# Templates
The feedback generation templates and the reimplementation explanation templates from the NL-Edit paper.

### Corrections since last meeting:
1. Minor errors are fixed.
2. Using foreign key relationship to judge whether two column names are equal. If on column is another's foreign key, the are equaivelent. Otherwise they are not even they have identical column name. Foreign keys are defined as a subgraph of all connected columns.
3. Connect conditions in `WHERE` clause according to the correct logical operations, `AND` or `OR` accordingly.
   1. *cond<sub>1</sub> (and | or) cond<sub>2</sub> ...*
   2. *you should consider (both | either) of the conditions rather than (either | both) of them.*
4. When adding additional table, also mention the old table. 
   * *additionally use the information from the tab_name<sub>add</sub> table besides the tab_name<sub>old</sub>.*
5. Applied three types of tags to category different tokens in feedback templates.
   1. `add` represents added **column names**, **table names**, and **order directions** or **largest smallest**.
   2. `sub` represents removed **column names**, **table names**, and **order directions** or **largest smallest**.
   3. `info` represents other information which is necessary to correct the wrong query.
6. The sequence correction of each part depends on the sequence of SQL execution.
7. If in the correct parse `JOIN ON` condition, two columns are equal, their foreign key group will be unioned.

### Considerations
1. When mention column names, literal ambituity only depends on whether there are identical column names in other tables which also used in the current SQL query. In feedback generation, we should consider all tables mentioned in the wrong and correct queries.
2. When judge the equivalence between column names, if the two columns are from different tables, only when they are foreign keys of the each other, they are considered as the same column.
3. When add an extra table to the wrong query, users tend to mentioned the existing table in wrong table.
4. The input of BART-rephrasing mode should take both question and template feedback as input. Because sometimes users are rephrase the questions.
5. There are some column name **abbreviations** in the SPIDER dataset, like `student id` for `stuid` and `longitude` for `long`. Sometimes users use explanations and sometimes they use the original names.
6. There are 618 cases in 9314 samples of adding or removing an entire SQL sub-query of UNION/INTERSECT/EXCEPT. 3 cases of adding SQL sub-query in FROM clause.

### TODO:
- [ ] Correct the **remove the entire GROUPBY clause** tempalte follows the overleaf file.
- [ ] Check the importance of each clause, 10 samples for each case:
  - [ ] SELECT vs FROM
  - [ ] SELECT vs WHERE
  - [ ] SELECT vs GROUP BY
  - [ ] SELECT vs ORDER BY
  - [ ] FROM vs WHERE
  - [ ] FROM vs GROUP BY
  - [ ] FROM vs ORDER BY
  - [ ] WHERE vs GROUP BY
  - [ ] WHERE vs ORDER BY
  - [ ] GROUP BY vs ORDER BY
- [x] Implement the `primary` and `secondary` tags.
- [ ] Test the Explanation on the entire SPIDER dataset.

## Testing Cases

### Test NLTK tokenizer

In [2]:
from nltk import word_tokenize, sent_tokenize
sent = 'in step 1, find for each value of MANAGER_ID and DEPARTMENT_ID whose number of EMPLOYEE_ID greater than or equals 4 . in step 2, make sure no repetition in the results.'

In [3]:
print(sent_tokenize(sent))

['in step 1, find for each value of MANAGER_ID and DEPARTMENT_ID whose number of EMPLOYEE_ID greater than or equals 4 .', 'in step 2, make sure no repetition in the results.']

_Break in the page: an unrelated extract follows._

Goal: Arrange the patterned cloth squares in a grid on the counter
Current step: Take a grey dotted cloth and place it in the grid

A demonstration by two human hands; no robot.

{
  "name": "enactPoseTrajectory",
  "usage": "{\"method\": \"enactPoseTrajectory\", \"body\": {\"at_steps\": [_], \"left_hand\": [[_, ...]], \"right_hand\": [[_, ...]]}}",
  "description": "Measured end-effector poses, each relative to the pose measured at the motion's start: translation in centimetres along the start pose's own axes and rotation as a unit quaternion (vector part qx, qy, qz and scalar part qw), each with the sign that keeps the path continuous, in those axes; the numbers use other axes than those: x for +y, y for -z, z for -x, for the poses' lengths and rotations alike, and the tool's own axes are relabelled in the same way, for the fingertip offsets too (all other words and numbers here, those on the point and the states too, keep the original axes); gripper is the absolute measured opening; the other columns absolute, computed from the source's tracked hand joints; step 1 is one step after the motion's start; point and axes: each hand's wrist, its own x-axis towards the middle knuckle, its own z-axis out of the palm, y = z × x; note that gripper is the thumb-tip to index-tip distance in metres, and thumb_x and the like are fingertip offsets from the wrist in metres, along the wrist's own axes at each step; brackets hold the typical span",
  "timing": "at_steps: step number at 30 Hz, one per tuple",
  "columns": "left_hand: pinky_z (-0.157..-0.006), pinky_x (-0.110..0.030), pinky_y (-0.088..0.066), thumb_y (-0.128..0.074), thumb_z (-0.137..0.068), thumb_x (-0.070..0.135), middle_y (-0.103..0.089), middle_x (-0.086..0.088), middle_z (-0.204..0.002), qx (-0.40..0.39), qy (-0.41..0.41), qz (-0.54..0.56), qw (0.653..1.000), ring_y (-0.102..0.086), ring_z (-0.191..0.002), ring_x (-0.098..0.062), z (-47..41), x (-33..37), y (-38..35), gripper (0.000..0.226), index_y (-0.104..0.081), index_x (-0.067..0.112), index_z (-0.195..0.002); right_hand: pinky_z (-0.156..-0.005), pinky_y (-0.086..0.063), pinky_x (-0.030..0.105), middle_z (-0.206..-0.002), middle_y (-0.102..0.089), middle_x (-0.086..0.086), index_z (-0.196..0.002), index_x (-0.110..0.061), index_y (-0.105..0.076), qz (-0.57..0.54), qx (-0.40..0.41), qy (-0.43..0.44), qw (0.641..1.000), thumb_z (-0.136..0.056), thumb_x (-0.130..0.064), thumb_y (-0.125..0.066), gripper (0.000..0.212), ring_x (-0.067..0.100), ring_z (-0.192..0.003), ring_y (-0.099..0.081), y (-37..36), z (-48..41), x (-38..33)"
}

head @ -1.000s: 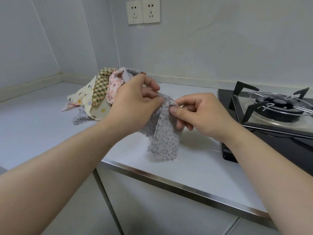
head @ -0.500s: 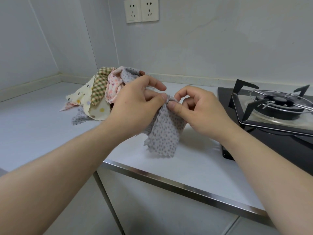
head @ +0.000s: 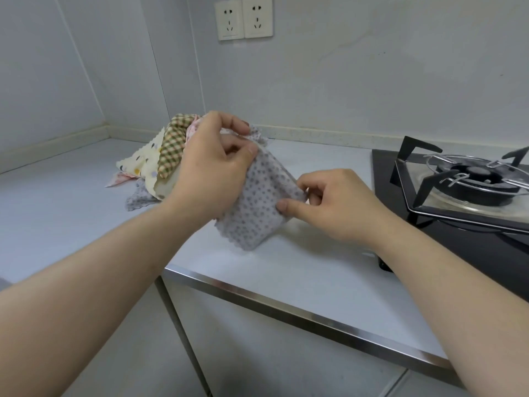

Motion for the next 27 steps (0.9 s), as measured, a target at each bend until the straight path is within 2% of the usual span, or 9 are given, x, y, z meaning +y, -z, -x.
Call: {"method": "enactPoseTrajectory", "body": {"at_steps": [6, 9, 12, 15, 17, 20, 22, 24, 27], "left_hand": [[-0.068, -0.005, -0.039, -0.063, -0.098, 0.009, -0.067, 0.026, -0.072, -0.039, -0.016, -0.062, 0.997, -0.058, -0.068, 0.008, -1.4, -1.5, 1.4, 0.017, -0.052, 0.021, -0.105], [-0.067, -0.012, -0.038, -0.063, -0.097, 0.011, -0.068, 0.024, -0.07, -0.065, -0.02, -0.085, 0.994, -0.055, -0.067, 0.008, -1.7, -2.2, 1.7, 0.018, -0.053, 0.023, -0.106], [-0.07, -0.022, -0.041, -0.063, -0.097, 0.013, -0.07, 0.02, -0.077, -0.106, -0.035, -0.128, 0.985, -0.053, -0.062, 0.003, -2.0, -2.5, 1.9, 0.019, -0.053, 0.026, -0.107], [-0.086, -0.04, -0.051, -0.064, -0.095, 0.014, -0.071, 0.021, -0.081, -0.14, -0.049, -0.16, 0.976, -0.065, -0.077, -0.008, -1.9, -2.5, 1.8, 0.022, -0.053, 0.027, -0.109], [-0.091, -0.044, -0.052, -0.064, -0.095, 0.015, -0.072, 0.018, -0.082, -0.15, -0.048, -0.157, 0.975, -0.068, -0.086, -0.014, -1.7, -2.5, 1.6, 0.022, -0.054, 0.028, -0.11], [-0.086, -0.04, -0.053, -0.062, -0.096, 0.012, -0.074, 0.008, -0.083, -0.135, -0.035, -0.121, 0.983, -0.067, -0.084, -0.014, -1.3, -2.3, 1.1, 0.019, -0.055, 0.025, -0.108], [-0.069, -0.034, -0.05, -0.059, -0.097, 0.009, -0.073, -0.001, -0.083, -0.113, -0.003, -0.072, 0.991, -0.062, -0.071, -0.015, -1.1, -2.0, 0.6, 0.018, -0.055, 0.026, -0.102], [-0.061, -0.028, -0.045, -0.056, -0.099, 0.006, -0.066, 0.008, -0.071, -0.096, 0.018, -0.032, 0.995, -0.054, -0.063, -0.011, -1.0, -1.9, 0.3, 0.022, -0.053, 0.028, -0.096], [-0.057, -0.018, -0.039, -0.054, -0.101, 0.007, -0.053, 0.013, -0.068, -0.079, -0.014, -0.044, 0.996, -0.046, -0.057, -0.001, -1.0, -1.8, 0.2, 0.021, -0.049, 0.028, -0.098]], "right_hand": [[-0.058, -0.03, 0.024, -0.063, -0.037, 0.001, -0.074, -0.007, -0.053, -0.054, -0.109, 0.121, 0.985, -0.087, -0.034, -0.079, 0.039, 0.01, -0.059, -0.032, -0.4, 0.8, -1.4], [-0.065, -0.036, 0.016, -0.078, -0.042, -0.008, -0.093, -0.023, -0.066, -0.083, -0.109, 0.139, 0.981, -0.086, -0.035, -0.078, 0.019, 0.008, -0.065, -0.04, -0.5, 0.9, -1.6], [-0.071, -0.038, 0.011, -0.091, -0.043, -0.015, -0.106, -0.038, -0.063, -0.122, -0.102, 0.141, 0.977, -0.085, -0.03, -0.079, 0.027, 0.007, -0.071, -0.044, -0.6, 1.1, -1.7], [-0.074, -0.041, 0.016, -0.107, -0.044, -0.011, -0.108, -0.036, -0.062, -0.126, -0.08, 0.161, 0.976, -0.083, -0.032, -0.078, 0.03, 0.009, -0.08, -0.045, -0.8, 1.3, -2.0], [-0.071, -0.045, 0.026, -0.115, -0.046, -0.005, -0.102, -0.032, -0.064, -0.155, -0.076, 0.156, 0.972, -0.082, -0.03, -0.078, 0.024, 0.009, -0.081, -0.046, -0.8, 1.3, -2.3], [-0.066, -0.042, 0.043, -0.11, -0.053, -0.004, -0.083, -0.017, -0.07, -0.22, -0.063, 0.146, 0.962, -0.081, -0.027, -0.08, 0.015, 0.024, -0.071, -0.043, -0.5, 1.5, -2.3], [-0.065, -0.039, 0.046, -0.1, -0.059, -0.005, -0.077, -0.002, -0.07, -0.247, -0.05, 0.144, 0.957, -0.08, -0.032, -0.081, 0.032, 0.042, -0.071, -0.043, -0.3, 1.4, -2.0], [-0.066, -0.043, 0.054, -0.093, -0.064, 0.014, -0.077, 0.006, -0.07, -0.295, -0.052, 0.141, 0.944, -0.081, -0.03, -0.078, 0.037, 0.051, -0.074, -0.049, -0.1, 1.3, -2.0], [-0.057, -0.039, 0.05, -0.078, -0.058, 0.033, -0.078, 0.003, -0.07, -0.293, -0.068, 0.116, 0.947, -0.084, -0.03, -0.077, 0.035, 0.042, -0.062, -0.047, -0.1, 1.3, -2.3]]}}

## Generate samples of modifying / adding / removing the GROUP_BY Clause

In [4]:
import sys, os
from pathlib import  Path
SCRIPT_DIR = os.path.dirname(os.path.abspath(__file__))
sys.path.append(os.path.dirname(Path(SCRIPT_DIR).parent))

from utils.utils import load_json, edit_size, store_json
from tqdm import tqdm
from sqlComponents import Query
import json
import config
from templates import explanation, feedback, find_span
from utils.utils import print_dict
from config import ADD_TAG1, ADD_TAG2, SUB_TAG1, SUB_TAG2
data = load_json('/Users/taiyintao/Interactive_Semantic_Parsing_Correction/splash_structure_error_removed/train.json')
data += load_json('/Users/taiyintao/Interactive_Semantic_Parsing_Correction/splash_structure_error_removed/dev.json')

In [5]:
add_groupby = []
remove_groupby = []
change_or_remove_groupby_column = []
add_groupby_column = []

for id, sample in tqdm(list(enumerate(data))):
    sample.pop('beam')
    db_id = sample['db_id']
    gold_sql = sample['gold_parse']
    pred_sql = sample['predicted_parse_with_values']
    original_explaination = sample['predicted_parse_explanation']
    
    pred_query = Query(pred_sql, db_id)
    gold_query = Query(gold_sql, db_id)
    size = edit_size(pred_sql, gold_sql, db_id)
    sample['edit_size'] = size
    fb = feedback(pred_sql, gold_sql, db_id)
    sample['generated_feedback'] = fb

    original_show_tag = config.SHOW_TAG
    config.SHOW_TAG = True
    fd = feedback(pred_sql, gold_sql, db_id)
    primary_span = find_span(ADD_TAG1, ADD_TAG2, [SUB_TAG1, SUB_TAG2], fd)
    secondary_span = find_span(SUB_TAG1, SUB_TAG2, [ADD_TAG1, ADD_TAG2], fd)
    config.SHOW_TAG = original_show_tag

    sample['primary_span'] = primary_span
    sample['secondary_span'] = secondary_span

    if not gold_query.group_by.is_empty and pred_query.group_by.is_empty:           # add group by
        add_groupby += [sample]
    if gold_query.group_by.is_empty and not pred_query.group_by.is_empty:           # remove group by
        remove_groupby += [sample]
    if not gold_query.group_by.is_empty and not pred_query.group_by.is_empty:       # modifying the groupby
        if gold_query.group_by != pred_query.group_by:
            gold_groupby = set(gold_query.group_by.args)
            pred_groupby = set(pred_query.group_by.args)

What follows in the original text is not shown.